What Are Data Quality Thresholds?
A data quality threshold defines the minimum acceptable score for a rule to pass. Instead of applying a single fixed standard across all data, organizations can now set expectations that align with business context and criticality.
For example:
- An email column may require 99% completeness
- A product description column may only require 85% completeness
- Financial or regulatory data may require 100% accuracy
With customizable thresholds, quality expectations become more meaningful and business-aligned.
Figure 1: Data Quality Thresholds graphicWhy Does This Matter?
Previously, using a single hardcoded threshold could lead to misleading quality scores. Critical data might appear “healthy” even when it didn’t meet business standards.
With Data Quality Thresholds, you can:
- Define rule-level expectations
- Align quality scores with business risk
- Increase trust in DQ reporting
- Improve governance decision-making
Data Asset-Level Quality Threshold
Users can define data quality thresholds at the data asset level to measure how suitable a dataset is for specific business use cases. This allows organizations to quantify the overall health and fitness of a data asset before it is used in analytics, reporting, or data products.
Figure 2: Setting the Data quality score thresholdIf the measured data quality score falls below the predefined threshold, the system can trigger notifications to the data asset owner or steward, prompting them to take corrective actions.
It is important to note that not all data assets are equally critical. Therefore, thresholds should be context-driven and use-case specific.
Example Scenario
A marketing dataset used for campaign analysis may tolerate a lower quality threshold (e.g., 80%), since minor inconsistencies may not significantly impact insights. However, a financial reporting dataset used for regulatory filings may require a very high threshold (e.g., 98–100%), as even small errors can lead to compliance risks.
Data Quality Rule-Level Threshold
Thresholds can also be defined at the individual rule level, particularly for rules applied to specific columns. This provides more granular control and ensures that critical data elements are held to higher standards.
Not all attributes have the same importance, so thresholds should reflect business criticality.
Figure 3: Thresholds defined at the individual rule levelExample Scenarios
Email vs. Gender (Customer Contact Data)
A completeness rule for a customer’s email address should have a higher threshold (e.g., 95–100%), since missing or invalid email addresses directly impact communication and engagement.
In contrast, a gender attribute may have a lower threshold (e.g., 70–80%), as it is often less critical for most use cases.
Billing Address vs. CRM Address
A billing address is highly critical because it directly impacts:
-
- Invoice generation
- Tax calculations
- Timely delivery of invoices
Therefore, the threshold for billing address quality should be very high (e.g., 98–100%).
On the other hand, a CRM address used for general customer profiling may have a lower threshold, as occasional inaccuracies may not significantly affect business operations.
The Impact
By enabling flexible, context-aware scoring, Data Quality Thresholds help organizations move beyond generic quality checks and toward business-driven data quality management.
Summary
Data Quality Thresholds define the minimum acceptable score for data quality rules, allowing organizations to move beyond a one-size-fits-all approach and align quality expectations with business context and criticality.

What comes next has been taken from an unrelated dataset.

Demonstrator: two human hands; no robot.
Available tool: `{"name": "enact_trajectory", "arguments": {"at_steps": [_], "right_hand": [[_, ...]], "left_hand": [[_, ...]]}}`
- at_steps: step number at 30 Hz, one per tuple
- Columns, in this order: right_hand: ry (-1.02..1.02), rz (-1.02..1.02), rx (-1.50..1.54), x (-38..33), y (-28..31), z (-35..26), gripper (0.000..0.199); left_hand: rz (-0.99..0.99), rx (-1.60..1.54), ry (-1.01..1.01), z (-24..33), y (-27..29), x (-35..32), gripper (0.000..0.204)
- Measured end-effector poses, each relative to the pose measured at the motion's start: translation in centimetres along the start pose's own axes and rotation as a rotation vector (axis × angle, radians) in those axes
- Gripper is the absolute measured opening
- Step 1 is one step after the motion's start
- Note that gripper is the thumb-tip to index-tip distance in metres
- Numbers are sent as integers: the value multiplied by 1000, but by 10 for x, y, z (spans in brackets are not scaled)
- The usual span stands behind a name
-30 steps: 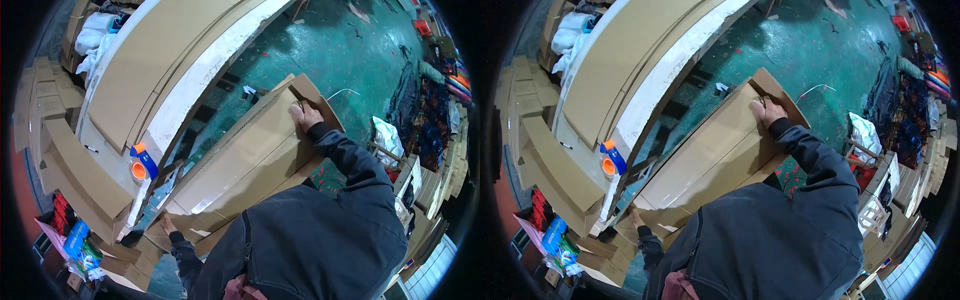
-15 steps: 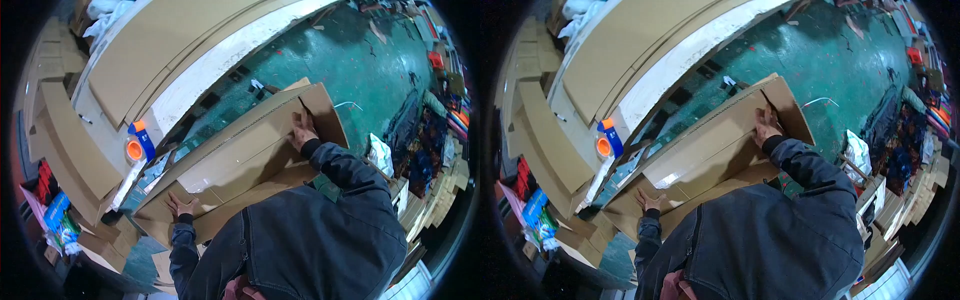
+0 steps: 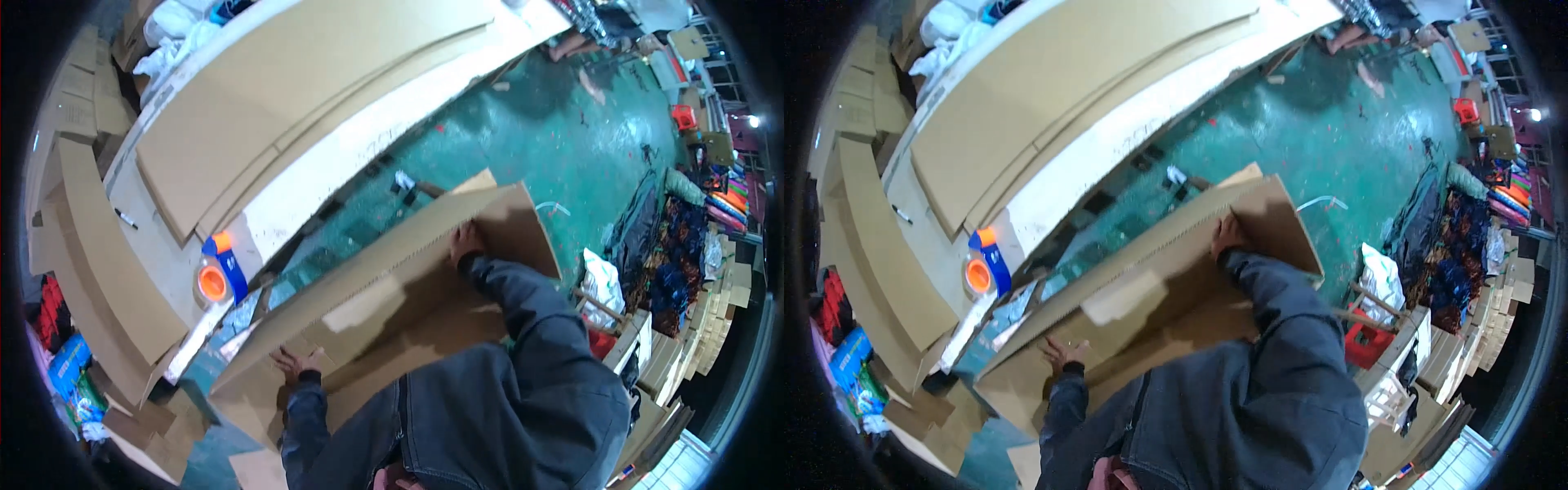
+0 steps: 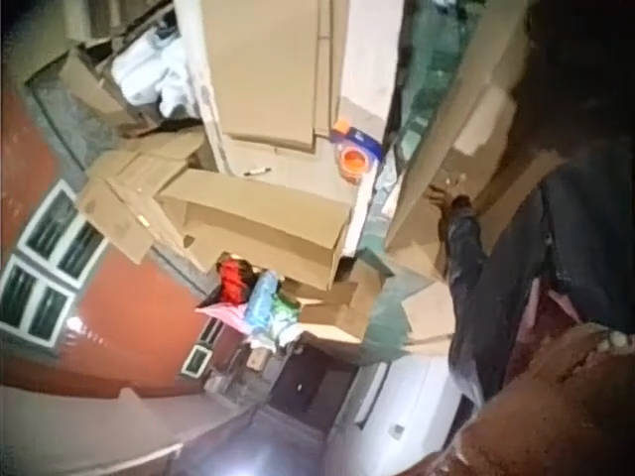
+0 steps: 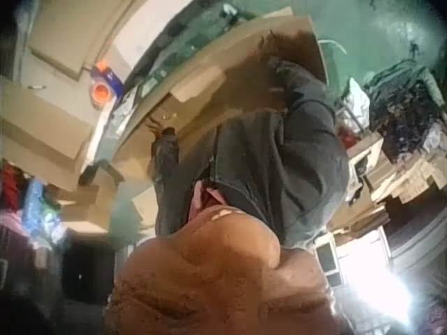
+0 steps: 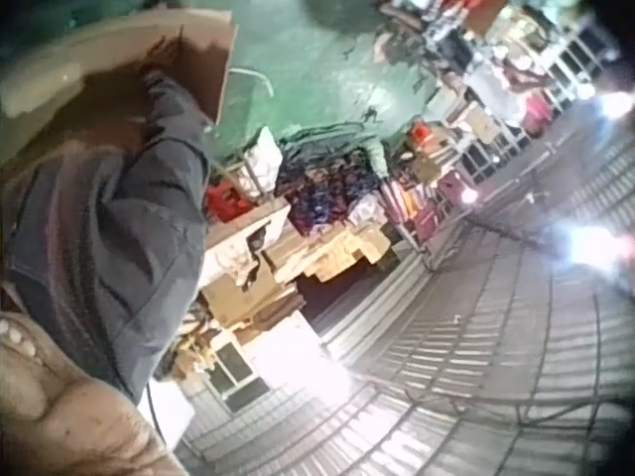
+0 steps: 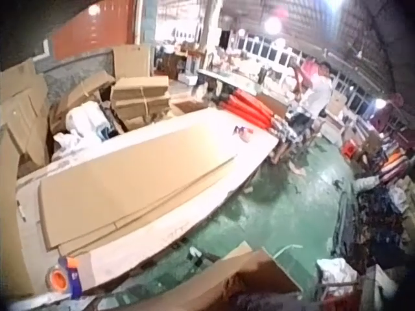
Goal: The person is packing red umbrellas into a large cardboard box and then taping it shut.
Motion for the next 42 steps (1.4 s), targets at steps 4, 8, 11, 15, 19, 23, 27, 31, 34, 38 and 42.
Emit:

Instead of using fixed thresholds, organizations can set custom thresholds based on how important the data is. For example, financial data may require near-perfect accuracy, while less critical fields can tolerate lower thresholds.
Thresholds can be applied at two levels:
- Data Asset Level: Measures the overall fitness of a dataset for a specific use case. Critical datasets (e.g., financial reporting) require higher thresholds than less critical ones (e.g., marketing analytics).
- Rule Level: Applies to individual columns or rules, ensuring that critical attributes (e.g., email, billing address) have stricter quality requirements than less important ones.
This approach improves:
- Alignment with business risk and priorities
- Trust in data quality reporting
- Governance decision-making
- Focus on high-impact data issues
Overall, data quality thresholds enable more meaningful, context-aware, and business-driven data quality management, helping organizations prioritize what matters most and build confidence in their data.